Like his codes, Bonson’s home was plain. The furniture was spare but luxurious, mostly Scandinavian and leather, but it was not the home of a man whose pleasures included pleasure. It was banal, expensive, almost featureless. One room was a designated office, with a computer terminal, awards and photos on the wall that could have been of any business executive except that they showed a furiously intense individual who could not broadcast ease for a camera but always seemed angry or at least focused. He was usually pictured among other such men, some of them famous in Washington circles. His house was clean, almost spotless. A University of New Hampshire bachelor’s and a Yale law degree hung on the wall. Nothing indicated the presence of hobbies except, possibly, a slightly fussy fondness for gourmet cooking and wines in the kitchen. But it was the house of a man consumed by mission, by his role in life, by the game he played and dominated. No wife, no children, no relatives, no objects of sentimentality or nostalgia; seemingly no past and no future; instead, simplicity, efficiency, a one-pointed existence.

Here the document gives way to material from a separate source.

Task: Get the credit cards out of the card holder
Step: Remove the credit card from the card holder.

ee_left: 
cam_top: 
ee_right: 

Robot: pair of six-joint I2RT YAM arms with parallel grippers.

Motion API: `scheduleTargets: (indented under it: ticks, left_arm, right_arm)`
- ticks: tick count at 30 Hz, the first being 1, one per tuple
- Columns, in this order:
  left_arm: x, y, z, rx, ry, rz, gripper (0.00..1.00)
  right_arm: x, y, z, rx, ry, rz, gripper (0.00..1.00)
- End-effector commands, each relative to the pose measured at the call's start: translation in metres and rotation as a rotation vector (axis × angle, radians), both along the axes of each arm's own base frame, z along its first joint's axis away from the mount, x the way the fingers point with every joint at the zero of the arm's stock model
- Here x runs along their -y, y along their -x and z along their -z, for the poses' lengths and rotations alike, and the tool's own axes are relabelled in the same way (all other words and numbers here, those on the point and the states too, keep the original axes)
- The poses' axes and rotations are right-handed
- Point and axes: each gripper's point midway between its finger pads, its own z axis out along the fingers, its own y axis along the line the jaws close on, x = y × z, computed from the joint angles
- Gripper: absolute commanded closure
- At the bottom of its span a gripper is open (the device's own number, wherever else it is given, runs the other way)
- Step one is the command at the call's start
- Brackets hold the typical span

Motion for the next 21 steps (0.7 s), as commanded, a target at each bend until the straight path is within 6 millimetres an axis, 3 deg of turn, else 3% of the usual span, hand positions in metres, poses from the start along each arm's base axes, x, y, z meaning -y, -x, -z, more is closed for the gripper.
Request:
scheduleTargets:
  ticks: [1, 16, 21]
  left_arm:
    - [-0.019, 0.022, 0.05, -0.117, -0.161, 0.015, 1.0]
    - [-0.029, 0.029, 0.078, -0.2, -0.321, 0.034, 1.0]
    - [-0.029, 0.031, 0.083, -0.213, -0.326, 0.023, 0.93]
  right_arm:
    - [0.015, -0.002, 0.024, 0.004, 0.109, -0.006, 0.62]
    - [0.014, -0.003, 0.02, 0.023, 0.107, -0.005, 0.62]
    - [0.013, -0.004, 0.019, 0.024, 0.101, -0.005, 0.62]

Bob poked about. There were no secrets to be had, nothing that could not be abandoned. The closet was full of blue suits, white shirts and red striped ties. The shoes were all black, Brooks Brothers, five eyelets. He appeared to have no casual wear, no blue jeans, no baseball caps or sunglasses or fishing rods, no guns, no porno collections, no fondness for show tunes or electric trains or comic books. There were huge numbers of books—contemporary politics, history, political science, but no fiction or poetry. There was no meaningful art in the home, nothing soiled, nothing that spoke of uncertainty, irrationality or passion.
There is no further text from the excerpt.